My personal opinion is that Jesus was an enlightened master like the many other enlighened masters who have existed throughout history some of whom are alive today. But from my understanding the majority of these masters were not born in such a state but transcended the problems of humanity during their lives and I think a big problem for the common person is that they think that they cannot achieve such a state themselves and see such masters as completely different beings entirely almost like aliens from a different planet.

The book is very good though, its one of those which you keep on reading the next page and there is a twist every few pages so its hard to put down, I dunno about Tom Hanks as Tom langdon though as whenever I see him I just think of Forrest Gump being shot in the buttt oocks


----------



## MrMortgage (Aug 26, 2005)

Pablo said:


> I just think of Forrest Gump being shot in the buttt oocks


LOL I agree!!!


----------



## freesong (Dec 26, 2005)

Jesus was God who did not get married to Mary Magdelene.
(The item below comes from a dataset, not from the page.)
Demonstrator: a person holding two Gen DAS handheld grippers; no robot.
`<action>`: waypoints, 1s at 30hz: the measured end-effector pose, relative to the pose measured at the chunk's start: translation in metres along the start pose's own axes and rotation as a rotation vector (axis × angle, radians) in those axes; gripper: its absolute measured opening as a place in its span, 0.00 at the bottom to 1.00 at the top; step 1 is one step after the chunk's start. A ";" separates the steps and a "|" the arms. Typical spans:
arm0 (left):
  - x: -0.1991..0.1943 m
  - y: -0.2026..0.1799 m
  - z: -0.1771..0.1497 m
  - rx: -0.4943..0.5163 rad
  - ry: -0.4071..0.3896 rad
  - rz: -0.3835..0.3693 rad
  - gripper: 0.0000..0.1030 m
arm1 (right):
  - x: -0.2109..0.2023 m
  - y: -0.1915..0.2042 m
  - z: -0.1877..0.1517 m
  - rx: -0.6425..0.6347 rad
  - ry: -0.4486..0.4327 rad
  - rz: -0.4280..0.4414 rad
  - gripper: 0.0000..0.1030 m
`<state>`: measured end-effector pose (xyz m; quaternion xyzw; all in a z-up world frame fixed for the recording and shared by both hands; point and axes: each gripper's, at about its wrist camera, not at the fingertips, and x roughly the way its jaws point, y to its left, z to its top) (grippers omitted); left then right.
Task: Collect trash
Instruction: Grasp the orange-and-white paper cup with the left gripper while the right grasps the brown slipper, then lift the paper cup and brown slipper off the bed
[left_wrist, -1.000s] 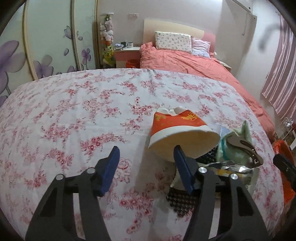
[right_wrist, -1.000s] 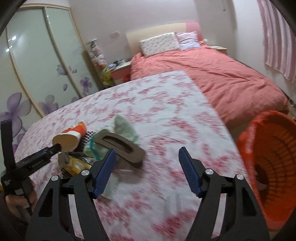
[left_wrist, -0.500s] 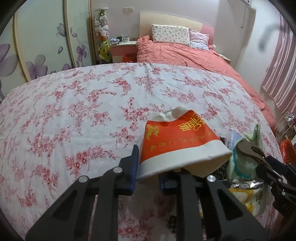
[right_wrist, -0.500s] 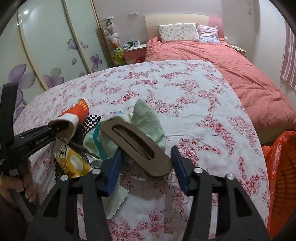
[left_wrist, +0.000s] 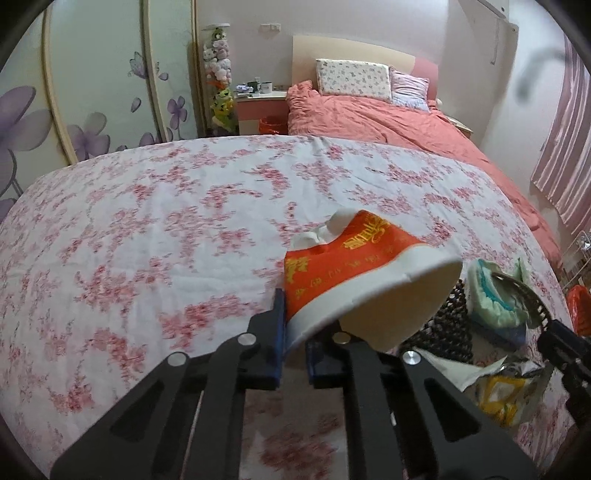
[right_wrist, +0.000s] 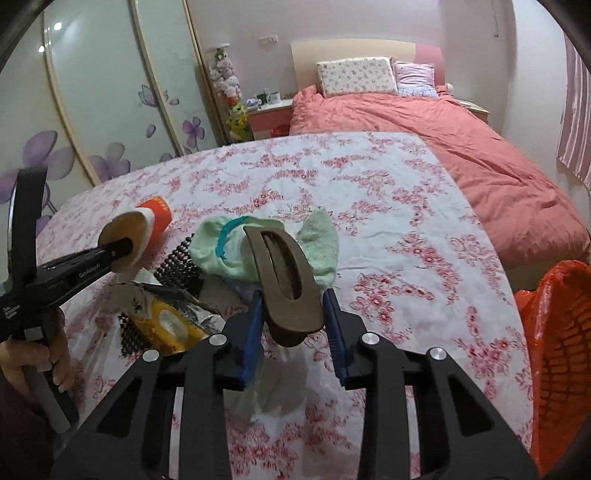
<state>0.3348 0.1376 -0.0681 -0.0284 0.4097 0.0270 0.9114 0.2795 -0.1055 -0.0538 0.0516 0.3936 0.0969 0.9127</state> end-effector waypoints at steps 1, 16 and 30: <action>-0.003 0.004 -0.002 -0.005 -0.001 0.002 0.09 | -0.004 -0.001 -0.001 0.002 -0.008 -0.002 0.32; -0.027 0.036 -0.034 -0.003 0.010 -0.015 0.12 | -0.010 -0.006 -0.016 -0.001 0.032 -0.022 0.44; -0.016 0.023 -0.028 0.012 0.030 -0.003 0.16 | 0.004 -0.003 -0.007 0.013 0.050 0.008 0.42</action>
Read and study to show yourself approved. Try to find evidence of this and also try to truly disprove the Bible and see what happens. Many very intellectual and scientific skeptics have attempted this to find some interesting things. Try reading Josh McDowell, Evidence that Demands a Verdict and Mere Christianity by C.S. Lewis. I am reading another right now and will site more references if anyone cares to explore. God bless, freesong


----------



## Pancthulhu (May 27, 2006)

I found it interesting that Teabing is interrupted by Sophie when he says "And in the Gnostic Gospel of Mary Magdalene it says: 'Jesus kissed Mary on the -'"
In the Nag Hammadi scrolls the word that follows that utterance is illegible because the text was damaged.


----------



## Ayato (Jul 1, 2006)

Conspiracy theories don't interest me in the slightest. I have a hard time understanding why people care about this thing so much. Just another fad I guess.


----------